Linux support for ARM big.LITTLE Posted Feb 17, 2012 22:34 UTC (Fri) by dlang (✭ supporter ✭, #313) [Link]
I don't see what's so performance critical about this, you shouldn't be making significant power config changes to your system hundreds of times a second,
doing the analysis every second (or even less frequently) should be pretty good in most cases
the kernel can do some fairly trivial choices, but they are limited to something along the lines of
here is a list of power modes, if you think you are being idle too much, move down the list, if you think you are not being idle enough move up the list
but anything more complicated than this will quickly get out of control
for example,
for the sake of argument, say that 'turbo mode' is defined as:
turn off half your cores and run the other half 50% faster, using the same amount of power. (loosing 25% of it's processing power, probably more due to memory pipeline stalls)

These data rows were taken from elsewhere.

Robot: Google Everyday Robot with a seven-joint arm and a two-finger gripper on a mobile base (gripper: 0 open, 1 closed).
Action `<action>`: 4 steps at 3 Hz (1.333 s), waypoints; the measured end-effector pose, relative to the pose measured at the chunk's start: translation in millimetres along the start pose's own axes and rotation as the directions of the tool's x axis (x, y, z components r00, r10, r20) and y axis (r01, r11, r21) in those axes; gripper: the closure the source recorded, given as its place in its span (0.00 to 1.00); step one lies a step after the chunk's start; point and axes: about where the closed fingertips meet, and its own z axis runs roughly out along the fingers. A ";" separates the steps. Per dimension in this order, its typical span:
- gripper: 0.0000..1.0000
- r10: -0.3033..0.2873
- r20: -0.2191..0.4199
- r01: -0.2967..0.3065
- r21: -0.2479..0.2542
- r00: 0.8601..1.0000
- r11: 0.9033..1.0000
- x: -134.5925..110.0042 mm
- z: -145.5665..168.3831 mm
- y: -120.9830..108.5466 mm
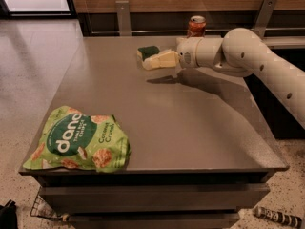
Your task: Move sponge near green rice chip bag
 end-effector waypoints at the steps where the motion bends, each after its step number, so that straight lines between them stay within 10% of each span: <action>1: 0.00 0.016 0.029 -0.016 -0.024 0.999 1.000 7.7 29.7 1.7; 4: 0.48 0.053 -0.019 -0.054 -0.080 0.998 0.995 37.9 72.7 19.8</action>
Offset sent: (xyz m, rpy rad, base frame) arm 0.0340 0.0538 -0.0440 0.0535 0.0198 0.0637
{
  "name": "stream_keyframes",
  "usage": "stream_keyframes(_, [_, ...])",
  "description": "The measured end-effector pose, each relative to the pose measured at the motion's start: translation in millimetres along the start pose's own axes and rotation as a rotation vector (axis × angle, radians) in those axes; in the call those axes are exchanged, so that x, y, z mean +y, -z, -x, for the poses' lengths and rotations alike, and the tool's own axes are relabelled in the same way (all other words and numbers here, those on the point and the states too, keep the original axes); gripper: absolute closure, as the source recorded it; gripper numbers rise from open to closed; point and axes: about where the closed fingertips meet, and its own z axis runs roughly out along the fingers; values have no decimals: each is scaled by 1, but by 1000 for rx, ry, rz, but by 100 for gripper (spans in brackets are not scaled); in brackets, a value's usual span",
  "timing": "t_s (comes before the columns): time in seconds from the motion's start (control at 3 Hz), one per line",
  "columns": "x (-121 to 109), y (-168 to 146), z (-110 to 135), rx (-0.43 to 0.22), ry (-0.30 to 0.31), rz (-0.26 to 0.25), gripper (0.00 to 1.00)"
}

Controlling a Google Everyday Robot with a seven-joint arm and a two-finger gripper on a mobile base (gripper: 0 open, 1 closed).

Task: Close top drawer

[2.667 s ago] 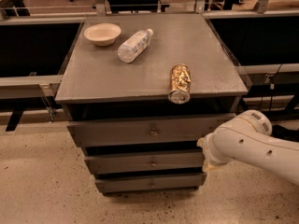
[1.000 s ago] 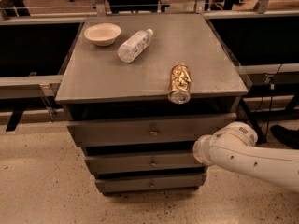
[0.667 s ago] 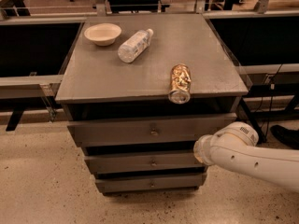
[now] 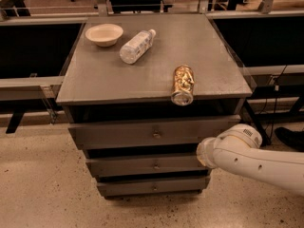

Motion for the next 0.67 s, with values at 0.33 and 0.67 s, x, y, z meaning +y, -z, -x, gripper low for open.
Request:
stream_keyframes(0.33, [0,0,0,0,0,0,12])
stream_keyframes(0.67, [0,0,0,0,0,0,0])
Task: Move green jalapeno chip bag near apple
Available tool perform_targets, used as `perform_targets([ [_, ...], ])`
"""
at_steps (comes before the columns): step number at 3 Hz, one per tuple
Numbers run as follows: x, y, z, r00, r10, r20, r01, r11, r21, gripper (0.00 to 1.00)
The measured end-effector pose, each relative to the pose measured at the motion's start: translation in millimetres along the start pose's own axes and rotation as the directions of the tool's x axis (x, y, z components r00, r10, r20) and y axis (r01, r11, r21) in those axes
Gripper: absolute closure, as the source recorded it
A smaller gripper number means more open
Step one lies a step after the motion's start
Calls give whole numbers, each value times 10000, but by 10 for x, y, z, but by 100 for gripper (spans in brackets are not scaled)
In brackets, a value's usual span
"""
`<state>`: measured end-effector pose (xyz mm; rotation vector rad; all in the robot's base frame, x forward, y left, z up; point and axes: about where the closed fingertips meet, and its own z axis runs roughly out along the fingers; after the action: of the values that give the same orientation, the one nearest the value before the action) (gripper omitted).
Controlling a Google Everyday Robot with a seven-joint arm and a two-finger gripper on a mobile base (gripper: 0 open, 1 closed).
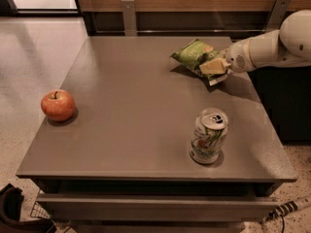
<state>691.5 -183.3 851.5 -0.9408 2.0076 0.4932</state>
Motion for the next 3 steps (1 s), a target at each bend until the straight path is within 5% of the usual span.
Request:
perform_targets([
  [1,-428,131,-390,9934,-899,-717,935,9944,489,100],
  [3,-722,284,-510,9802,-1621,-1139,1634,9866,17,100],
])
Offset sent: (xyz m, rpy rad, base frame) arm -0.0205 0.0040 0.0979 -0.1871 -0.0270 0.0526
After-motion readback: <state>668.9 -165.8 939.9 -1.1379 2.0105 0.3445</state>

how would the kernel ever decide when it's appropriate to sacrifice so much of it's processing power for no power savings?
I could say that I would want to do so if a single thread is using 100% of a cpu in a non-turbo mode.
but what if making that switch would result in all the 'turbo mode' cores being maxed out? it still may be faster to run overloaded for a short time to finish the cpuhog task faster.
I don't see any way that this sort of logic can possibly belong in the kernel. And it's also stuff that's not very timing sensitive (if delaying a second to make the decision results in the process finishing first, it was probably not that important a decision to make, for example)
Linux support for ARM big.LITTLE Posted Feb 17, 2012 23:25 UTC (Fri) by khim (subscriber, #9252) [Link] I don't see what's so performance critical about this, you shouldn't be making significant power config changes to your system hundreds of times a second, Why do you think so? And it's also stuff that's not very timing sensitive (if delaying a second to make the decision results in the process finishing first, it was probably not that important a decision to make, for example) What you are talking about? It looks like this whole discussion comes from different universe. Perhaps it's the well-discussed phenomenon where an important requirement that was not at all obvious to one party is so obvious to other one that they didn't think to state it. We are discussing all that in the context of big.LITTLE processing, right? Which is used by things like tablets and mobile phones, right? Well, the big question here is: do I need to unfreeze and use hot and powerful Cortex-A15 core to perform some kind of UI task or will slim and cool Cortex-A7 be enough to finish it? And the cut-off is dictated by physiology: the task should be finished in less then 70-100ms if it's reaction to user input or in 16ms if it's part of the animation. This means that decision to wake up Cortex-A15 or not must be taken in 1-2ms, tops. Better to do it in about 300-500µs. Any solution which alters power config once per second is so, so, SO beyond the event horison it's not even funny. I could say that I would want to do so if a single thread is using 100% of a cpu in a non-turbo mode. Wrong criteria. If Cortex-A7 core can calculate the next frame in 10ms then there are no need to wake up Cortex-A15 core even if for these 10ms Cortex-A7 is 100% busy. The problems here are numerous and indeed quite time-critical. The only model which makes sense is in-kernel demon which actually does the work quickly and efficiently - but it uses information collected by userspace daemon.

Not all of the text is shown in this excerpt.